Can this technology be re-engineered to manipulate the process and contents of dreaming itself? What if a tool designed to identify neural patterns associated with dreaming could be re-purposed to selectively target specific patterns either for suppression or stimulation? This seems to lead into Inception territory, making people vulnerable to an unprecedented depth of external control and manipulation.
How much dream awareness can people handle? An earlier and even more direct film reference to this kind of technology appears in Wim Wenders’ futuristic film Until the End of the World (1991), in which the equivalent of a dream-viewer has been invented. The CIA is determined to steal the device, which of course is not a fantastical idea at all. If and when a dream-viewer is created, CIA interrogators would surely be at the front of the line to get one. More unexpectedly, the characters in the movie who use the device become lost in the narcissistic labyrinths of their own fantasies. They detach from the rest of the world, retreating into a video womb of reconstructed dreaming. Here, the technology’s danger is not from abuse by others, but from our own abuse of it. We assume that more insight into our dreams is a good thing, but is that true for everyone? Do each of us have a healthy limit of dream awareness, beyond which we become lost in ourselves?

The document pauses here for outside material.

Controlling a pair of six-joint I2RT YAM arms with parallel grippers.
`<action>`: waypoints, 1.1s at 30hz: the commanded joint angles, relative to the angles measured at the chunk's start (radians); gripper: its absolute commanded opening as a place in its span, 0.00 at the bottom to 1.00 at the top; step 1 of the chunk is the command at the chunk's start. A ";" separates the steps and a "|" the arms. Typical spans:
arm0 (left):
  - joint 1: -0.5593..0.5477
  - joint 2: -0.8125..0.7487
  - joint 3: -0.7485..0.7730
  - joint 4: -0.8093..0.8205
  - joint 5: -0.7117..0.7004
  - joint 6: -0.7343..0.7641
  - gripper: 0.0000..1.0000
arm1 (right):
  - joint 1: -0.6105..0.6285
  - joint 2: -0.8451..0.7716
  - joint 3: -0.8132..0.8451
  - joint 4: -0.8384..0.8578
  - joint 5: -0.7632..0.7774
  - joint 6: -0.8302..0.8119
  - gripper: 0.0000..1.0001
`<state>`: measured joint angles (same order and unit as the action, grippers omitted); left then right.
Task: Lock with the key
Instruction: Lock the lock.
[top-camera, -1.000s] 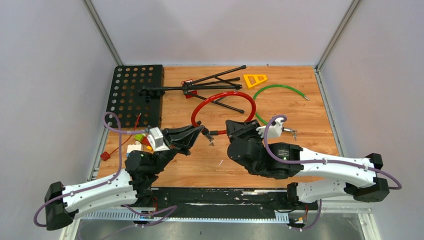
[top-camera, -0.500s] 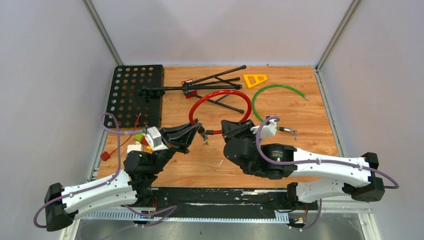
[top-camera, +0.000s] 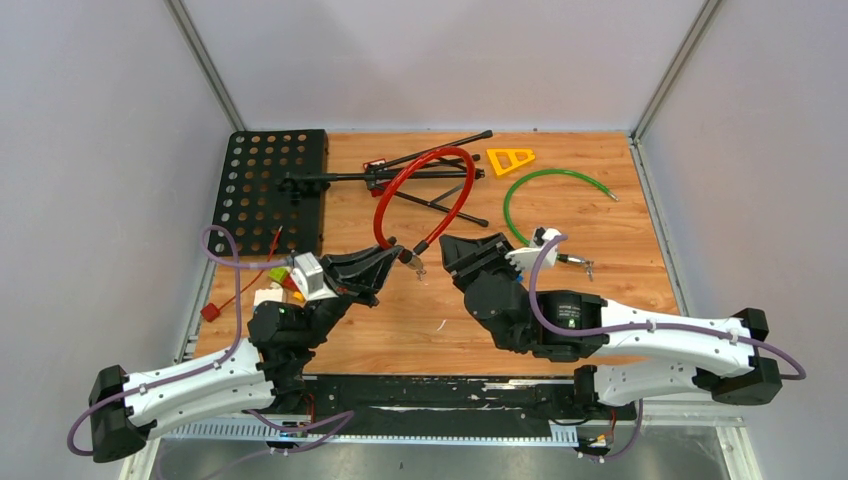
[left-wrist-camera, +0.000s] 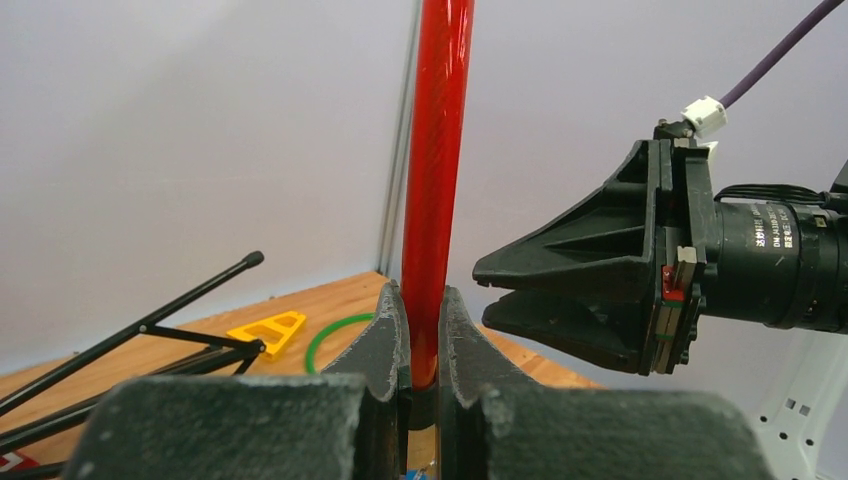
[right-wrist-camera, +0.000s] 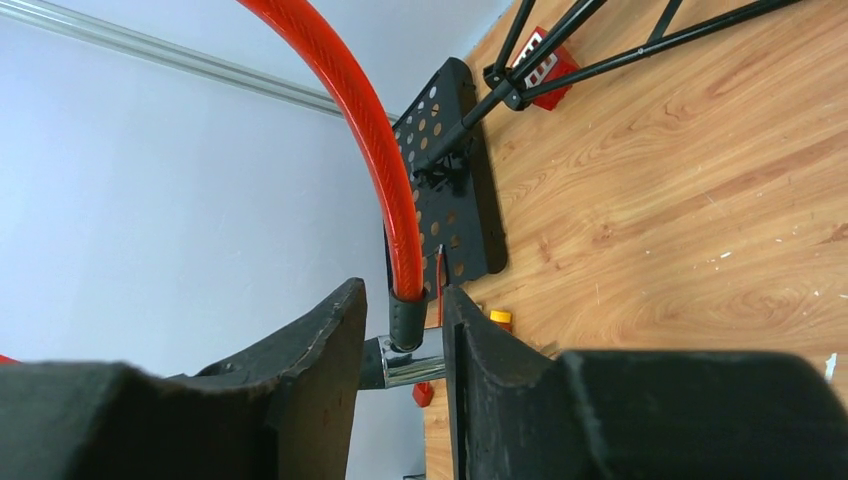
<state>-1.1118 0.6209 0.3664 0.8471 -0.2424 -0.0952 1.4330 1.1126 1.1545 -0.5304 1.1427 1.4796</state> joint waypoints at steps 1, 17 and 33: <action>0.000 -0.020 0.005 0.092 -0.012 0.008 0.00 | 0.006 -0.028 0.005 0.044 0.028 -0.073 0.36; -0.001 -0.056 0.034 0.135 -0.027 -0.006 0.00 | 0.001 -0.252 -0.251 0.691 -0.206 -0.904 0.54; 0.000 -0.080 0.212 0.101 0.083 -0.078 0.00 | -0.008 -0.326 -0.210 0.746 -0.911 -1.976 0.53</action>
<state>-1.1118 0.5480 0.5182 0.8639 -0.2020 -0.1329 1.4254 0.7612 0.8989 0.2604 0.4431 -0.1650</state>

Dreaming is an innate function of the brain-mind during sleep. It is also an experience that humans from around the world and all through history have considered vitally important, meaningful, and useful in their waking lives. Any new technology that has the potential, whether intended or not, to disrupt the natural rhythms of people’s sleep and dreaming needs to be publicly evaluated in terms of its long-term risks and benefits.
Note: this post first appeared in Psychology Today, 6/8/21.